John Trimble, in his classic Writing with Style, attributes most bad writing to the writer’s tendency to “think primarily of himself and thus to write primarily for himself.”

I would agree. And this goes for bad proposal writing, too.

We sit down to write a proposal with our mind full of thoughts about ourselves: How can I win this? What is our fee going to be? Why don’t they ever give me a chance? We’re as good as—no, we’re better than—that company that always wins these things.

When your head is cluttered with those thoughts, and you’re staring at a proposal deadline, you may feel forced to choose between two paths.

Choice one, you grab some boilerplate copy. Boilerplate is already-written copy that feels time-tested and safe. So you open a similar proposal and copy and paste. You can fill up the pages fast that way, and end the pain as soon as possible.

Choice two, you start writing what you know by heart. “Our company was established in 1947 with three employees. More than 65 years of steady growth led to our being selected in 2014 as one of the top 500 firms in the country.” Ho hum. This is a yawner for the prospect to have to read.

Ah, the prospect! That’s the problem with both of those choices. Neither writes to the audience—the prospect. Both approaches end up with words that are meaningless to the prospect. It’s what author and proposal expert Tom Sant calls fluff. Worthless words that pad the proposal. But they don’t help the proposal win because the reader, your audience, suffers silently until she can check off the boxes and get to the next losing proposal.

So the key to compelling proposal content is to stop churning out fluff. It’s time to become a WRITER. And anyone reading this can be a writer—Here’s how.

 

  1. Get the Facts.

If you’re feeling lost or have nothing worthwhile to say, you probably need some concrete facts. So your first objective when you start to write a proposal is to get the facts. Facts lead to good content, which is the foundation of good writing.

What kind of facts? You could start with the journalist’s key questions. Who? (who is my audience). What? (what are they hoping to accomplish?) When? (how soon do they want it?) Why? (why this project? why now?) Where? How? (how do they want it done?). Your number one weapon in the planning stage is the ability to ask questions.

Ask questions, and don’t stop asking.

For example, when you are told your company has a QA/QC process and there’s boilerplate about it, ask if the company actually follows it. Does it work? Have any big mistakes ever been caught by it that saved the client money? These questions can dig up pure gold.

 

  1. Read the RFP!

You must read the RFP twice. I am surprised how often I’m the expert in the room simply because I actually read the RFP. Not only will you discover what the prospect expects as far as the requirements of the proposal, but there will be clues as to why they want this project accomplished. Look for those clues.

 

  1. Serve the audience.

Once you have an understanding of the opportunity and the audience, make sure you help the audience by how you write. Don’t use industry jargon, especially if the client is not an industry insider. Even if he or she is an insider, the lack of jargon will make your proposal sound fresh and new.
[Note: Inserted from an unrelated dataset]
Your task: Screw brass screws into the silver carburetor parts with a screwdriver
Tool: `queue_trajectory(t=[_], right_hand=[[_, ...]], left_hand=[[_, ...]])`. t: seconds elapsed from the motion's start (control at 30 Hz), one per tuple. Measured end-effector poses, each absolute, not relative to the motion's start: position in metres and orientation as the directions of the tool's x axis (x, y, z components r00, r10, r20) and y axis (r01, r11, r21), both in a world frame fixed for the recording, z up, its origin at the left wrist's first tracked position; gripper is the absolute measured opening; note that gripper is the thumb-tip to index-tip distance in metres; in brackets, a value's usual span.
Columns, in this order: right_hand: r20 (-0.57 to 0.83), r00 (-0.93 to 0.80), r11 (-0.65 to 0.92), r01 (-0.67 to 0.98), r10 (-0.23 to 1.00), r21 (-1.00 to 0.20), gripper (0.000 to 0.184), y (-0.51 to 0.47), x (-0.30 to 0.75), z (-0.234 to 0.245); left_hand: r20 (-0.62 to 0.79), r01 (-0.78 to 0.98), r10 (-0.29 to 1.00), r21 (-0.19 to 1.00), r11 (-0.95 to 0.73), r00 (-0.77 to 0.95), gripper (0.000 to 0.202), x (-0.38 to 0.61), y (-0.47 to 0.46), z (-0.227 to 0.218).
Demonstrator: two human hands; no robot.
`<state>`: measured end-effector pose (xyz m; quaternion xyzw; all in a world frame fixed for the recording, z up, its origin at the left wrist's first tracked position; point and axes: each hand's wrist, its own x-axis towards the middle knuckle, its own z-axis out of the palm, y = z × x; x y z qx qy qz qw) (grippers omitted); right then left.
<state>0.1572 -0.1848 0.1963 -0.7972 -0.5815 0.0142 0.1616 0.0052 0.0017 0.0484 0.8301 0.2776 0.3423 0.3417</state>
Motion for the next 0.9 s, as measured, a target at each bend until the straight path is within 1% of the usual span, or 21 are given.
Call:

Continue to visualize your audience. If it helps, post a photo of the prospect or a printout of the company’s homepage beside your computer. You want to remind yourself of who will be reading this.

 

  1. Work hard to write clearly.

Good writing is easy to read but hard to write. Read your copy aloud. Does it sound stilted? Are you speaking to the audience about their wants and dreams and fears? Or are you bragging about yourself or getting lost in ponderous prose?

 

  1. Present the ideas in various ways.

If you have a picture or a chart that illustrates what you’re trying to say, use it. If you are trying to say a lot about several items, break it out into a table.